Jesus goes on like this for four whole chapters in John, telling his disciples at least 15 times about a new kind of love, not the ethical demand to love one’s neighbor, but to love one’s enemies, taking risks and making sacrifices to benefit OTHERS, even if we think these people do not deserve our love. Loving is the only commandment that Jesus explicitly insists his disciples keep. Ignoring it is not an option.2

 

Act III Scene 2  The Present one more time.

“Love one another.”

Frederick Buechner writes about four loves.3 “First there is the love for equals as a human being. This was Liviu Librescu’s love. Second there is the love for the less fortunate. This is compassion. We see this daily here in so many of you who care for those at the Food Pantry, for sponsors helping those in AA and Alanon recovery. Third, there is a rare form of love for the more fortunate, a desire for the wellbeing and love for those who succeed where we fail, to rejoice without envy, a love of the poor for the rich. This is the love of saints.

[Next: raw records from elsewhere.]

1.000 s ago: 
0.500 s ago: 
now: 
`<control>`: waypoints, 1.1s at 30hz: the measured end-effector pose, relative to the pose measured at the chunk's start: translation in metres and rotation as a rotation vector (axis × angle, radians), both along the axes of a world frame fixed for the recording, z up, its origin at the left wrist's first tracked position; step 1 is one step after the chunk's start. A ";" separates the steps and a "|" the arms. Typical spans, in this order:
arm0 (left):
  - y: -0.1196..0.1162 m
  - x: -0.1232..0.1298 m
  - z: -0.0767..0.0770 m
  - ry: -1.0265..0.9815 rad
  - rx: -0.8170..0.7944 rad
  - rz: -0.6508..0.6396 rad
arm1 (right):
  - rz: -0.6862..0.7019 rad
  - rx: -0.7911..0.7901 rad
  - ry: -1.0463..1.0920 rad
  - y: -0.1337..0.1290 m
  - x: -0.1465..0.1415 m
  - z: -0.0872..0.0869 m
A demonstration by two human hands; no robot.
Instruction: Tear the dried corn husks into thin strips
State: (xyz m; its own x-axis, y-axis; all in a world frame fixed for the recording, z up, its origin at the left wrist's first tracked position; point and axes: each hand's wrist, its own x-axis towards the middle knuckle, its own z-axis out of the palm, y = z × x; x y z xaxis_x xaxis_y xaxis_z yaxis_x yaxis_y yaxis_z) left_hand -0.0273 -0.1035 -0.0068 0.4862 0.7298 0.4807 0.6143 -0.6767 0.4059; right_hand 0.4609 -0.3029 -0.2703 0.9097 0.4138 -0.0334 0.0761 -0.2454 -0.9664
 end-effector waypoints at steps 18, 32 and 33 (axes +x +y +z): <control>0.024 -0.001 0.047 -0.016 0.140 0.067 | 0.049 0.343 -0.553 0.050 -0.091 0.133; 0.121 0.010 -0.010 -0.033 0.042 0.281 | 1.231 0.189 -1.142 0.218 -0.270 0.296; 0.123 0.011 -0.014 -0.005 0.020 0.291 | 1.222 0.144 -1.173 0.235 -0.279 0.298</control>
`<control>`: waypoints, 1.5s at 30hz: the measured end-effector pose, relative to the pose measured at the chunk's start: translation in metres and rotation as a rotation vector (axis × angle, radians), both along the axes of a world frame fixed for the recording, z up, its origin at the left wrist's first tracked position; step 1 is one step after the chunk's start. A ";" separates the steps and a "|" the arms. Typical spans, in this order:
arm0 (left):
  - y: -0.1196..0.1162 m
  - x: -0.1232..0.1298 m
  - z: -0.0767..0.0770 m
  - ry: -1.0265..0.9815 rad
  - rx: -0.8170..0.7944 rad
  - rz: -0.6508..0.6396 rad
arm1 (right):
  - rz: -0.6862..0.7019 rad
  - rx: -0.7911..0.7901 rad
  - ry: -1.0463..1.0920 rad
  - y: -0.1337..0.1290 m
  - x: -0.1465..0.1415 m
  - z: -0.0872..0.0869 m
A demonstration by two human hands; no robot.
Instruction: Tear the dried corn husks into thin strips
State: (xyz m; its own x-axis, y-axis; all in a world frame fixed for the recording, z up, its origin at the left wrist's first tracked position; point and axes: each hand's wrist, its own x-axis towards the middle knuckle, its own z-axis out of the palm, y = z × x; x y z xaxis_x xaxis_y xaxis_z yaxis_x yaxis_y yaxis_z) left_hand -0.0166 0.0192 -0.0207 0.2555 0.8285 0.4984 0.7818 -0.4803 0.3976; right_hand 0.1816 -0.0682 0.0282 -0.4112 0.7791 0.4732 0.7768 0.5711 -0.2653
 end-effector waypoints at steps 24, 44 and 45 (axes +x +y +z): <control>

Fourth and finally, there is the love for the enemy, a desire for the wellbeing for those who mock, threaten and inflict pain on us. The desire of the tortured for the well being of the torturer. This is the love that Jesus taught and lived and died and resurrected. This is God’s love, Jesus’ love. It alone can conquer the world.”/

My prayer is that we will approach those who differ from us and say: "I agree with almost nothing you are advocating. I see God, the world, and our faith through a different lens than you do./ But I know that God loves us both, /and that Christ lives within both of us.   My prayer is that the love that initially is an action, not a feeling, will come alive in my heart and the hearts and minds of each of us starting this very moment, this very night. This can happen.  You in recovery know the secret. For these next 30 days we pray daily not only for those we love and those less fortunate, but we also pray for those more fortunate and also pray for those with whom we disagree and those who do us harm. At month’s end those with opinions different from us may not change, but I can promise you that God will change us.

1Barbara Taylor Brown, “Good News for Orphans,” Gospel Medicine, pp. 79-83.

2Susan Palo Cherwien, Reflections on the Lectionary, Christian Century, April 29, 2015. P. 21.

 3Frederick Buechner, Listening to Your Life, pp. 242, 302, 303.